TRY IT: Leaving out every line that comes before the one containing "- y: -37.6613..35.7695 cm", output the rest of the records exactly, the final line included.

INPUT DATA:
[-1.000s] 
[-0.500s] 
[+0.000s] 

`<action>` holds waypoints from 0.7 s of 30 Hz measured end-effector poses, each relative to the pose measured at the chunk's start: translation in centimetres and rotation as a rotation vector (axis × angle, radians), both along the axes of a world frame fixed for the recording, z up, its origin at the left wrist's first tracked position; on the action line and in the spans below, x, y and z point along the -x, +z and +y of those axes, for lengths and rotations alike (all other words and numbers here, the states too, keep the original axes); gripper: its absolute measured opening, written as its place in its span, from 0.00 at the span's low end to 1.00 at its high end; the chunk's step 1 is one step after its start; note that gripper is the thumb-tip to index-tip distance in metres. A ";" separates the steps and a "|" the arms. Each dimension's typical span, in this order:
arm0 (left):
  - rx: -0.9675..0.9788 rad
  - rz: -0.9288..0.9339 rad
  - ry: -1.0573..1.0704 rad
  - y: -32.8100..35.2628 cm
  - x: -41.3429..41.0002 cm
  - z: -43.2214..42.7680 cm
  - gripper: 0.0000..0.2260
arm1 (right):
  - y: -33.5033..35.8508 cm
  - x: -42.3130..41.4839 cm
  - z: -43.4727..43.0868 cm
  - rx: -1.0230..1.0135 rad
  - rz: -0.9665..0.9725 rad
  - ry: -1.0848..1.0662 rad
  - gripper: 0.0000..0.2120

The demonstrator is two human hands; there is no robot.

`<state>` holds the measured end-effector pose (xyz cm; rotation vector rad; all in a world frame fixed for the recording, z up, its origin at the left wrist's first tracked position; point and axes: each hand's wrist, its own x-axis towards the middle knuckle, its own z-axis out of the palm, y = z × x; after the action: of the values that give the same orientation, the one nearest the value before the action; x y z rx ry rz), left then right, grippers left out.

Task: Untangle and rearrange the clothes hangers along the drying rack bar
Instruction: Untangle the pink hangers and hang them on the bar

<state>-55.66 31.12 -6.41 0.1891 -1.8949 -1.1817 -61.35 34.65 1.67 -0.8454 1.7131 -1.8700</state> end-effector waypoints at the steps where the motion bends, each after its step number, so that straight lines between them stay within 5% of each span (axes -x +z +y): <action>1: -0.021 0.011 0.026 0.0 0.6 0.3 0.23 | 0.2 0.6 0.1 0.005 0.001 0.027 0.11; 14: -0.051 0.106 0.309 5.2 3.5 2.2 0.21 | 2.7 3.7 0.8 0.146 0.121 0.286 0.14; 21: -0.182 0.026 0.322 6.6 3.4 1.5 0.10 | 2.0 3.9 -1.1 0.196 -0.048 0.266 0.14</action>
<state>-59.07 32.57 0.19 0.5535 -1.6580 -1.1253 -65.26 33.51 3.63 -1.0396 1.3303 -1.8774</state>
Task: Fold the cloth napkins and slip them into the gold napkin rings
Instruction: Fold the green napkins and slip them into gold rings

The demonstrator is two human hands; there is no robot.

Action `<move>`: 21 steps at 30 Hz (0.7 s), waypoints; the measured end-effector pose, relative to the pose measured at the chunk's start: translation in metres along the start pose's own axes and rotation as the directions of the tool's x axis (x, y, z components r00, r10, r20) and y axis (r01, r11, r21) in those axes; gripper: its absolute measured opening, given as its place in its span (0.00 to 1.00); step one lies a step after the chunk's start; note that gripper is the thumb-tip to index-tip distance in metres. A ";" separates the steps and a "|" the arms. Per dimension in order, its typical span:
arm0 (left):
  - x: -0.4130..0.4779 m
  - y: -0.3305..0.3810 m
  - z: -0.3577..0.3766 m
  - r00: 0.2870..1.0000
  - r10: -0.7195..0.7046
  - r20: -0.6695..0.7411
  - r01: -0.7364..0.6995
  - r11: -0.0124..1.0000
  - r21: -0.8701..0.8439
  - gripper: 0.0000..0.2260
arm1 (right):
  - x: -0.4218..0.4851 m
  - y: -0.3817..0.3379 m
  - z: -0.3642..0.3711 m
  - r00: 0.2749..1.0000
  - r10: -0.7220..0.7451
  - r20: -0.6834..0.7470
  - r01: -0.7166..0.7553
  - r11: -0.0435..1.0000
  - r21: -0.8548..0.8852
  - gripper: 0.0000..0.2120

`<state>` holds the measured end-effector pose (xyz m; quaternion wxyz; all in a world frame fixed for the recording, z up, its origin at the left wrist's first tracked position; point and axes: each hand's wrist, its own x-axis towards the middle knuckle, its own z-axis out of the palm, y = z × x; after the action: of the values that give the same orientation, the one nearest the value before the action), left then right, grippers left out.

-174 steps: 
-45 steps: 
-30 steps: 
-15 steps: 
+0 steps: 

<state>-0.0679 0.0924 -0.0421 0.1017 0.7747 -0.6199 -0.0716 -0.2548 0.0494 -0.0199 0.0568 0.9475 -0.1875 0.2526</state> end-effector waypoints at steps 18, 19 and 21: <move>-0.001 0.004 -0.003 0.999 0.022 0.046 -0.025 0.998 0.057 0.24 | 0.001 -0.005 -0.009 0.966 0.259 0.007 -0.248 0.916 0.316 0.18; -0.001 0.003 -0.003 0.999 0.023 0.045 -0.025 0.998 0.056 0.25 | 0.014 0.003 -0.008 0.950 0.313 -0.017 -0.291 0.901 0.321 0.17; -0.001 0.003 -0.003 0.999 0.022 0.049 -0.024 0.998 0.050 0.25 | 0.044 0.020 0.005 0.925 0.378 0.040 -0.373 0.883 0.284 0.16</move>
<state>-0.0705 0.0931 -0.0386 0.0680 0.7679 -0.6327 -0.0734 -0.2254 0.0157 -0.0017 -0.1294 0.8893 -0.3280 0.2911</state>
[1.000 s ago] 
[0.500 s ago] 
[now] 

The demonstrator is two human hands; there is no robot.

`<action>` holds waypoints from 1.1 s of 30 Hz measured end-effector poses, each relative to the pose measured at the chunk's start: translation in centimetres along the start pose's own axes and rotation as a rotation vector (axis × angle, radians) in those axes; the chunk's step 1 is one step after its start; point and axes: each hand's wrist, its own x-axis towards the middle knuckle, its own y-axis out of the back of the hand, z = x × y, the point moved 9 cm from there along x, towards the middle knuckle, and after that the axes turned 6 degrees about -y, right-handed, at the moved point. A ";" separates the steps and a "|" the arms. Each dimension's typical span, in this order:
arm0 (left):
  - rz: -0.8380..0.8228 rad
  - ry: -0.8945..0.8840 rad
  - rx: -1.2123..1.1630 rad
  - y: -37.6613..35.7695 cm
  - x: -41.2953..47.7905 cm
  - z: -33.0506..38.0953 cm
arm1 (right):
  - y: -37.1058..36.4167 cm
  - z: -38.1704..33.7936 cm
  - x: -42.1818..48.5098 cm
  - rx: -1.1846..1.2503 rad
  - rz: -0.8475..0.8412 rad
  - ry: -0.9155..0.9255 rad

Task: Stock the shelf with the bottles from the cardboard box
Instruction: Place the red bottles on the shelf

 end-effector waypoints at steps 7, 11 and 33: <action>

RESPONSE TO THIS EXERCISE:
  - y: -37.6613..35.7695 cm
  - x: -41.2953..47.7905 cm
  - z: -33.0506..38.0953 cm
arm1 (right):
  - y: -37.1058..36.4167 cm
  - z: -38.1704..33.7936 cm
  - x: -42.1818..48.5098 cm
  - rx: -1.1846..1.2503 rad
  - rz: -0.8475..0.8412 rad
  - ry: -0.9155..0.9255 rad

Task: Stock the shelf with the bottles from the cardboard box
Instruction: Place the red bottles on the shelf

 end-effector waypoints at steps 7, 11 and 33: <action>

What came before makes up the full response.